Records drawn from a dataset
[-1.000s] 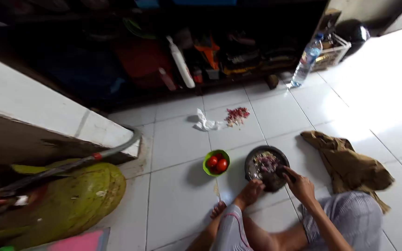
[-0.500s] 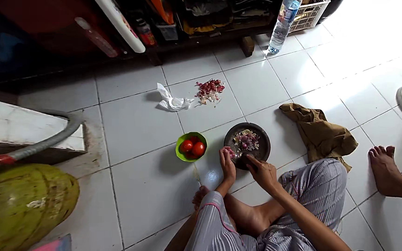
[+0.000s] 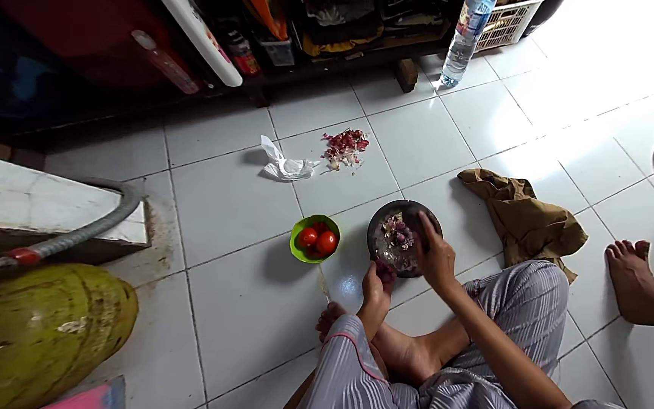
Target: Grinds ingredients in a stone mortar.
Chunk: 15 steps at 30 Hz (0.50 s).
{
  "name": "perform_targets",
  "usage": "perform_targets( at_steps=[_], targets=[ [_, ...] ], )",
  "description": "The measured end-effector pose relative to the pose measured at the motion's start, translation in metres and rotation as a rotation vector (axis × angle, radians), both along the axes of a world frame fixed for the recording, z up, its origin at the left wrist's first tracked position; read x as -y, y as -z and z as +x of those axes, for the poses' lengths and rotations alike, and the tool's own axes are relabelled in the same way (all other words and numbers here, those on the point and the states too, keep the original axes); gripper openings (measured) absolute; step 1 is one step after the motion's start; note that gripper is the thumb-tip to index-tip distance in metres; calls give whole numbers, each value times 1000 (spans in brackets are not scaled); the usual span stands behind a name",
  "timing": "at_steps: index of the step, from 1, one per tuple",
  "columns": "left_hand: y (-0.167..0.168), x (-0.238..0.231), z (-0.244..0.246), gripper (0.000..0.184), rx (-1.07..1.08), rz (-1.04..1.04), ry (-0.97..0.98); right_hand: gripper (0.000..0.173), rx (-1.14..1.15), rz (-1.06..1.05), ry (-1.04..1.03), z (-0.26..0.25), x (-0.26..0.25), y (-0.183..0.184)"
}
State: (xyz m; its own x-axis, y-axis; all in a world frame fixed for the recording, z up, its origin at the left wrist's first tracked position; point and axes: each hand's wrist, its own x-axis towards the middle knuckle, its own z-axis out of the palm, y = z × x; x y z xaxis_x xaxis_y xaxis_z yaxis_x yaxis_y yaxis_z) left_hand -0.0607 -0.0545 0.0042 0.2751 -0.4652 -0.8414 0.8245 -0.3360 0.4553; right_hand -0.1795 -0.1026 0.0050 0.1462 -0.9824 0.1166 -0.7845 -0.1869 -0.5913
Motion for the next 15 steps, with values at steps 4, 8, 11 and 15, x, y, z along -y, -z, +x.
perform_targets(
  at_steps=[4, 8, 11, 15],
  targets=[
    [-10, 2, -1, 30, 4, -3, -16, 51, -236, 363, -159, 5, -13, 28],
    [-11, -2, -1, 32, 30, 12, 16, 47, -103, 310, -65, 3, -5, -9],
    [-6, -6, -1, 35, 35, 18, 35, 41, 47, -158, -14, 4, -11, 8],
    [-5, -7, -7, 32, 19, 62, 64, 51, -239, 373, -195, 8, -4, 27]
  ],
)
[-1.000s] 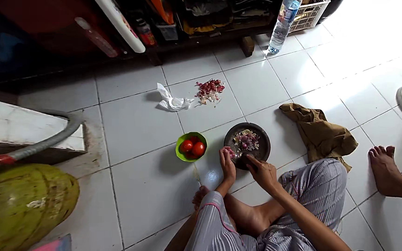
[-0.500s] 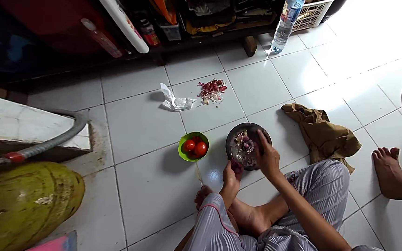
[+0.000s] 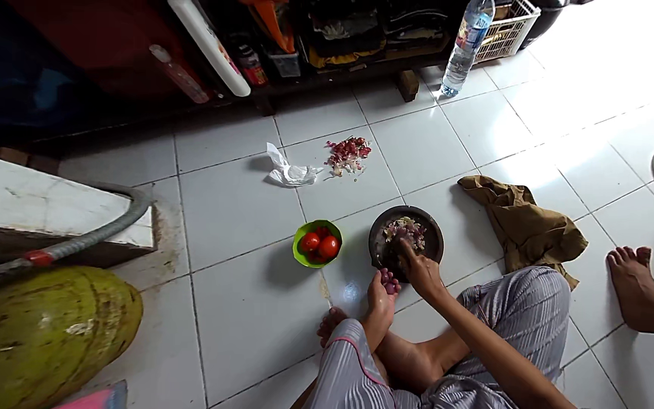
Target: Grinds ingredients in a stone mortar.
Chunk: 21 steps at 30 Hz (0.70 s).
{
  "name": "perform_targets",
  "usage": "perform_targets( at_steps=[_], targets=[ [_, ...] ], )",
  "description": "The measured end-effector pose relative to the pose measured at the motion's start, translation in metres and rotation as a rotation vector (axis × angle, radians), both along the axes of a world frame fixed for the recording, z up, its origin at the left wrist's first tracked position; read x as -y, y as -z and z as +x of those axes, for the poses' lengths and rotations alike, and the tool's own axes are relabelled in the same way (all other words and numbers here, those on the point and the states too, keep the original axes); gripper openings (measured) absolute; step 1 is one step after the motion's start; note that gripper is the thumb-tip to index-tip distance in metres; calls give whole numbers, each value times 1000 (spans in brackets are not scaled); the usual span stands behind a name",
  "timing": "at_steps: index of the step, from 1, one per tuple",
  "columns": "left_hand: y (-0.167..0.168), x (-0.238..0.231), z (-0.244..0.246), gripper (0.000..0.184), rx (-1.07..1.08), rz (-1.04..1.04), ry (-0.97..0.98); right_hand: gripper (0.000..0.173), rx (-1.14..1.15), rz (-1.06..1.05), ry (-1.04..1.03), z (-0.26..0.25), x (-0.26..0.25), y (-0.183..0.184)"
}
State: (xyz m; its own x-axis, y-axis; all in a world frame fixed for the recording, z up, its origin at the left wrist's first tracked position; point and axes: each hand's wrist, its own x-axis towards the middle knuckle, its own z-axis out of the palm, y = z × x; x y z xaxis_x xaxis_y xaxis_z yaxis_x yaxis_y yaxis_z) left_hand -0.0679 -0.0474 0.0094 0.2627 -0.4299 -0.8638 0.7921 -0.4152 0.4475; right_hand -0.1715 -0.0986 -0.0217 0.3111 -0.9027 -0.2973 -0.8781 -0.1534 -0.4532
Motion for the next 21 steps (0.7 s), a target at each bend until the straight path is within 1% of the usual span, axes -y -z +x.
perform_targets(
  at_steps=[1, 2, 3, 4, 6, 8, 10, 11, 12, 14, 15, 17, 18, 19, 21],
  targets=[
    [-1, 1, -1, 32, 3, 3, 17, 52, -39, 110, -15, 5, 9, -10],
    [-1, 1, -2, 32, 2, 7, 33, 52, -41, 176, 2, 7, 18, -23],
    [1, -1, -3, 32, -3, 8, 49, 51, -28, 194, 31, 7, 22, -36],
    [3, -4, -3, 32, -2, 7, 54, 51, -8, 157, 63, 5, 21, -45],
    [6, -7, 1, 31, 1, 0, 43, 49, 43, 13, 121, 2, 13, -56],
    [5, -7, 4, 31, 15, 19, 33, 49, 43, -75, 131, 0, 4, -42],
    [1, -6, 3, 30, 11, 27, 34, 50, -49, 44, 77, -1, 0, -15],
    [0, -4, 1, 31, 8, 30, 35, 51, -83, 86, 44, -2, 1, -8],
    [-1, -2, -1, 31, 2, 30, 38, 51, -99, 133, 23, -2, 8, -11],
    [0, -3, -6, 32, -4, 40, 66, 51, -91, 230, 43, -6, 23, -34],
    [2, -6, -7, 31, -9, 40, 82, 51, -86, 236, 70, -9, 26, -45],
    [6, -6, -5, 29, 6, 42, 83, 51, -71, 162, 131, -10, 25, -64],
    [6, -7, -3, 29, 8, 45, 73, 51, -67, 123, 147, -10, 21, -64],
    [5, -7, -2, 29, 10, 45, 60, 51, -63, 89, 144, -9, 16, -56],
    [3, -7, -2, 29, 17, 46, 60, 51, -94, 114, 86, -7, 7, -23]
  ],
)
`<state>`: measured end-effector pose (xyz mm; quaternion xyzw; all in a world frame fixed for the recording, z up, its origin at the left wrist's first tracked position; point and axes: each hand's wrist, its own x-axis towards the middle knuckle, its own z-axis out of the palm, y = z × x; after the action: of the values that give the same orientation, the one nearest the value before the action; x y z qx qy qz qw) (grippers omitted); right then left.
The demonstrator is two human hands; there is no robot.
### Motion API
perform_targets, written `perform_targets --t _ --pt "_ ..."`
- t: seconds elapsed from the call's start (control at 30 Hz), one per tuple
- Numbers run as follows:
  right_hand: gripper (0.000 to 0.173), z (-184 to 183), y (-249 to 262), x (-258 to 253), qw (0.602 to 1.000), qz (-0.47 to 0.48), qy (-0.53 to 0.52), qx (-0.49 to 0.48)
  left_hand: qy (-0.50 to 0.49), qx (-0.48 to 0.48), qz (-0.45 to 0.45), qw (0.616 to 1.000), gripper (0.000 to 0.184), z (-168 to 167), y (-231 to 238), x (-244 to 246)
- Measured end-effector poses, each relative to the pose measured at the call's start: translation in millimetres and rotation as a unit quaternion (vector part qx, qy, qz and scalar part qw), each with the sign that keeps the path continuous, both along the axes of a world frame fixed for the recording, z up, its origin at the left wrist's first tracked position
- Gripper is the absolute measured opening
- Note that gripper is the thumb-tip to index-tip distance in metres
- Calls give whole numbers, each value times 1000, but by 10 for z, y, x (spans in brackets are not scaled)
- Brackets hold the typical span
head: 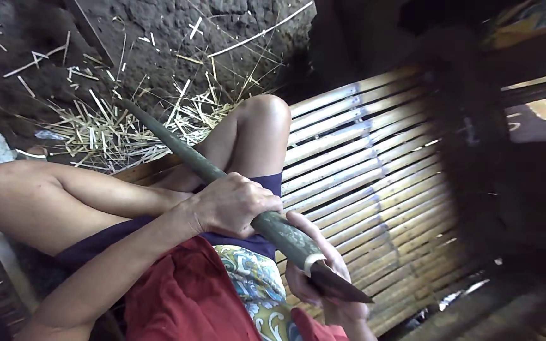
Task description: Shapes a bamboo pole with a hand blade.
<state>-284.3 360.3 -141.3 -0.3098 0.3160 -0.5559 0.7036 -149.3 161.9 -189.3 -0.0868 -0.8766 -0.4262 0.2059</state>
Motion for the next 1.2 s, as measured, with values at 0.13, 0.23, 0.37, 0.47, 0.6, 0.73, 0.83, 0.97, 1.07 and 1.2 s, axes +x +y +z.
perform_targets --t 0.13,0.23,0.37,0.47,0.6,0.73,0.83,0.97,1.07,1.2 --pt "81 12 45 43 1000 -17 5 14 -18 2 6 1000 16 26 35 -8" --pt "76 62 72 59 998 -40 43 35 -26 -13 28 999 16 34 74 -19" --pt "44 9 90 94 974 -136 142 115 -37 -42 81 995 17 -55 257 -90" --pt "50 -17 101 64 954 -186 215 96 -45 -39 99 993 19 -30 279 -172" --pt "70 -108 40 122 894 -256 366 32 5 -62 162 985 26 -78 308 -143" --pt "84 146 138 131 967 -151 192 73 60 -55 194 978 26 -110 320 17" --pt "97 195 210 153 991 -125 29 43 86 -39 215 972 21 -127 282 74" --pt "98 2 111 187 991 -133 24 14 90 -35 203 974 19 -98 250 96" --pt "92 2 33 147 990 -122 69 7 80 -48 185 978 17 -118 273 92" --pt "93 -43 23 117 991 -128 41 -8 74 -46 191 978 18 -113 274 59"
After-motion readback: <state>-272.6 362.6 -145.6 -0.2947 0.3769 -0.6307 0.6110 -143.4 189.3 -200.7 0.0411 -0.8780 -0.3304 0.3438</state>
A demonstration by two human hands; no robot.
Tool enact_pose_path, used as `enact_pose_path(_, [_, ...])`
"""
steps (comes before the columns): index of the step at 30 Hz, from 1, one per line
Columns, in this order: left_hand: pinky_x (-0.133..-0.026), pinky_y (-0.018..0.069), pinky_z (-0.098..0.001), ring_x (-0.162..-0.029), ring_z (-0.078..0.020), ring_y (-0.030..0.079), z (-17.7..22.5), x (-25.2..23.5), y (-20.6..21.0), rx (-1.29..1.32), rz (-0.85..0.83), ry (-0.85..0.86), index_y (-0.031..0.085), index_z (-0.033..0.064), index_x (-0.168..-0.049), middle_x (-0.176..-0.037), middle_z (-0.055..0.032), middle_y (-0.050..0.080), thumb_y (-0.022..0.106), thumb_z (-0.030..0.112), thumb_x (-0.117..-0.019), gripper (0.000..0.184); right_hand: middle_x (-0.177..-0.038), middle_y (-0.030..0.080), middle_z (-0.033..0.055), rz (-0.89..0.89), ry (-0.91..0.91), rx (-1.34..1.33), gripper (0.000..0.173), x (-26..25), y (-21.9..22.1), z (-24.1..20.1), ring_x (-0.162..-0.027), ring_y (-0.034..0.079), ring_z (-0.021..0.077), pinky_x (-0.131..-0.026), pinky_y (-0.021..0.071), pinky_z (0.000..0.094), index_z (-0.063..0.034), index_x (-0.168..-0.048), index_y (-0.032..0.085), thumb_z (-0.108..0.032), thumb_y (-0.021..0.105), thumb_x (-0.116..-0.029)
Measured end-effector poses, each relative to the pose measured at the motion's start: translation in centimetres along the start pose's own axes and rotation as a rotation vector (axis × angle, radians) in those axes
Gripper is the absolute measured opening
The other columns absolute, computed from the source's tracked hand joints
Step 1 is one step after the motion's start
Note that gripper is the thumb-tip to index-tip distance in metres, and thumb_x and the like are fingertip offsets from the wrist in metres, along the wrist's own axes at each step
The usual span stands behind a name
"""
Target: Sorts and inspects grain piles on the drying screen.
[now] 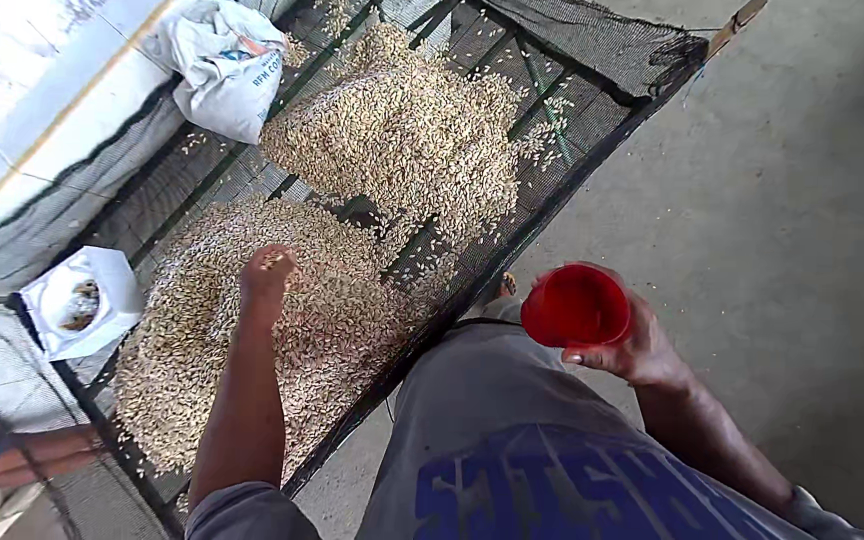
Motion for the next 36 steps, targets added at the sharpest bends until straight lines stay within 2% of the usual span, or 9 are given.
enact_pose_path(2, [-0.071, 0.0605, -0.0382, -0.088, -0.0170, 0.070, -0.1, -0.3, -2.1, 0.209, 0.140, -0.032, 0.055, 0.0120, -0.136, -0.113, -0.0071, 0.068, 0.063, 0.029, -0.1019, 0.039, -0.137, 0.063, 0.0117, 0.011, -0.003, -0.012, 0.100, 0.0, 0.1, 0.0, -0.128, 0.061, 0.0193, -0.111, 0.0515, 0.0386, 0.0016, -0.146, 0.043, -0.054, 0.087, -0.0751])
enact_pose_path(7, [-0.061, 0.0598, -0.0311, -0.073, -0.0109, 0.069, 1.6, -0.6, -6.7, 0.415, 0.295, -0.024, 0.056, 0.0170, -0.128, -0.092, 0.0034, 0.070, 0.033, 0.057, -0.1079, 0.051, -0.137, 0.064, 0.0056, 0.045, -0.007, 0.036, 0.094, -0.8, -0.6, -0.3, -0.128, 0.061, 0.0150, -0.110, 0.0517, 0.0367, -0.0038, -0.145, 0.045, -0.055, 0.085, -0.0774])
enact_pose_path(11, [-0.067, 0.0574, -0.0351, -0.077, -0.0108, 0.065, 2.8, -0.9, -8.0, 0.598, 0.457, -0.057, 0.055, 0.0221, -0.116, -0.091, 0.0039, 0.065, 0.021, 0.067, -0.1052, 0.057, -0.135, 0.065, 0.0073, 0.099, -0.021, 0.096, 0.092, -2.2, -2.7, -0.6, -0.126, 0.062, 0.0173, -0.109, 0.0528, 0.0386, -0.0041, -0.145, 0.046, -0.053, 0.085, -0.0780])
enact_pose_path(16, [-0.082, 0.0585, -0.0300, -0.091, -0.0055, 0.066, 1.1, -2.3, -11.3, 0.486, 0.382, 0.161, 0.055, 0.0190, -0.123, -0.103, 0.0085, 0.065, 0.059, 0.027, -0.1030, 0.022, -0.136, 0.064, 0.0082, 0.103, -0.050, 0.135, 0.092, -4.3, -4.0, -0.7, -0.127, 0.061, 0.0194, -0.109, 0.0520, 0.0403, -0.0065, -0.147, 0.044, -0.053, 0.084, -0.0784])
enact_pose_path(19, [-0.104, 0.0484, -0.0382, -0.119, -0.0152, 0.058, 1.7, -1.6, -11.4, -0.026, 0.372, 0.134, 0.053, 0.0034, -0.141, -0.133, -0.0101, 0.059, 0.072, 0.032, -0.0946, 0.058, -0.136, 0.064, 0.0091, 0.087, -0.058, 0.118, 0.091, -4.8, -4.0, -0.2, -0.127, 0.062, 0.0209, -0.109, 0.0526, 0.0421, -0.0072, -0.146, 0.044, -0.052, 0.084, -0.0789])
enact_pose_path(22, [-0.114, 0.0330, -0.0686, -0.140, -0.0497, 0.043, 4.0, -0.6, -8.0, -0.375, 0.191, 0.085, 0.050, -0.0066, -0.145, -0.147, -0.0354, 0.047, 0.065, 0.039, -0.1003, 0.065, -0.136, 0.063, 0.0068, 0.083, -0.039, 0.117, 0.090, -4.8, -3.9, 0.6, -0.127, 0.061, 0.0170, -0.109, 0.0522, 0.0387, -0.0071, -0.146, 0.044, -0.054, 0.083, -0.0797])
enact_pose_path(26, [-0.096, 0.0457, -0.0719, -0.114, -0.0506, 0.063, 3.8, -2.6, -0.4, -0.539, 0.024, 0.214, 0.062, -0.0045, -0.131, -0.123, -0.0319, 0.066, 0.051, 0.022, -0.1077, 0.037, -0.136, 0.063, 0.0086, 0.072, -0.004, 0.122, 0.092, -4.7, -4.2, 1.4, -0.128, 0.060, 0.0167, -0.109, 0.0518, 0.0378, -0.0039, -0.146, 0.044, -0.054, 0.083, -0.0800])
enact_pose_path(29, [-0.105, 0.0394, -0.0724, -0.125, -0.0556, 0.055, 5.3, -3.7, 8.0, -0.619, -0.202, 0.307, 0.064, -0.0102, -0.127, -0.129, -0.0363, 0.061, 0.056, 0.004, -0.1009, 0.031, -0.136, 0.064, 0.0081, 0.074, 0.031, 0.125, 0.093, -4.4, -4.6, 1.6, -0.128, 0.060, 0.0163, -0.109, 0.0520, 0.0372, -0.0043, -0.146, 0.043, -0.054, 0.083, -0.0796])
enact_pose_path(36, [-0.092, 0.0545, -0.0590, -0.106, -0.0397, 0.068, 5.0, -3.7, 28.1, -0.616, -0.596, 0.516, 0.073, 0.0027, -0.118, -0.117, -0.0230, 0.068, 0.057, 0.010, -0.1010, 0.025, -0.136, 0.064, 0.0082, 0.108, 0.098, 0.125, 0.092, -4.0, -6.2, 1.9, -0.128, 0.061, 0.0169, -0.109, 0.0522, 0.0368, -0.0040, -0.146, 0.043, -0.053, 0.084, -0.0797])
Point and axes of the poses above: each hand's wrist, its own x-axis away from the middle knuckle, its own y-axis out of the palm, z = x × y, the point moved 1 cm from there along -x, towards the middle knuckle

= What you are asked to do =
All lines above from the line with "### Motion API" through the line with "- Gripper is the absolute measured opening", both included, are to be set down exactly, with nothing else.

= Solution for this problem =
### Motion API
perform_targets, written `perform_targets --t _ --pt "_ ..."`
- t: seconds elapsed from the call's start (control at 30 Hz), one per tuple
- Numbers run as follows:
  right_hand: gripper (0.000 to 0.173), z (-184 to 183), y (-249 to 262), x (-258 to 253), qw (0.602 to 1.000), qz (-0.47 to 0.48), qy (-0.53 to 0.52), qx (-0.49 to 0.48)
  left_hand: qy (-0.50 to 0.49), qx (-0.48 to 0.48), qz (-0.45 to 0.45), qw (0.616 to 1.000), gripper (0.000 to 0.184), z (-168 to 167), y (-231 to 238), x (-244 to 246)
- Measured end-effector poses, each relative to the pose measured at the call's start: translation in millimetres and rotation as a unit quaternion (vector part qx, qy, qz and scalar part qw), each with the sign that keeps the path continuous, both along the axes of a world frame fixed for the recording, z up, its origin at the left wrist's first tracked position
- Gripper is the absolute measured opening

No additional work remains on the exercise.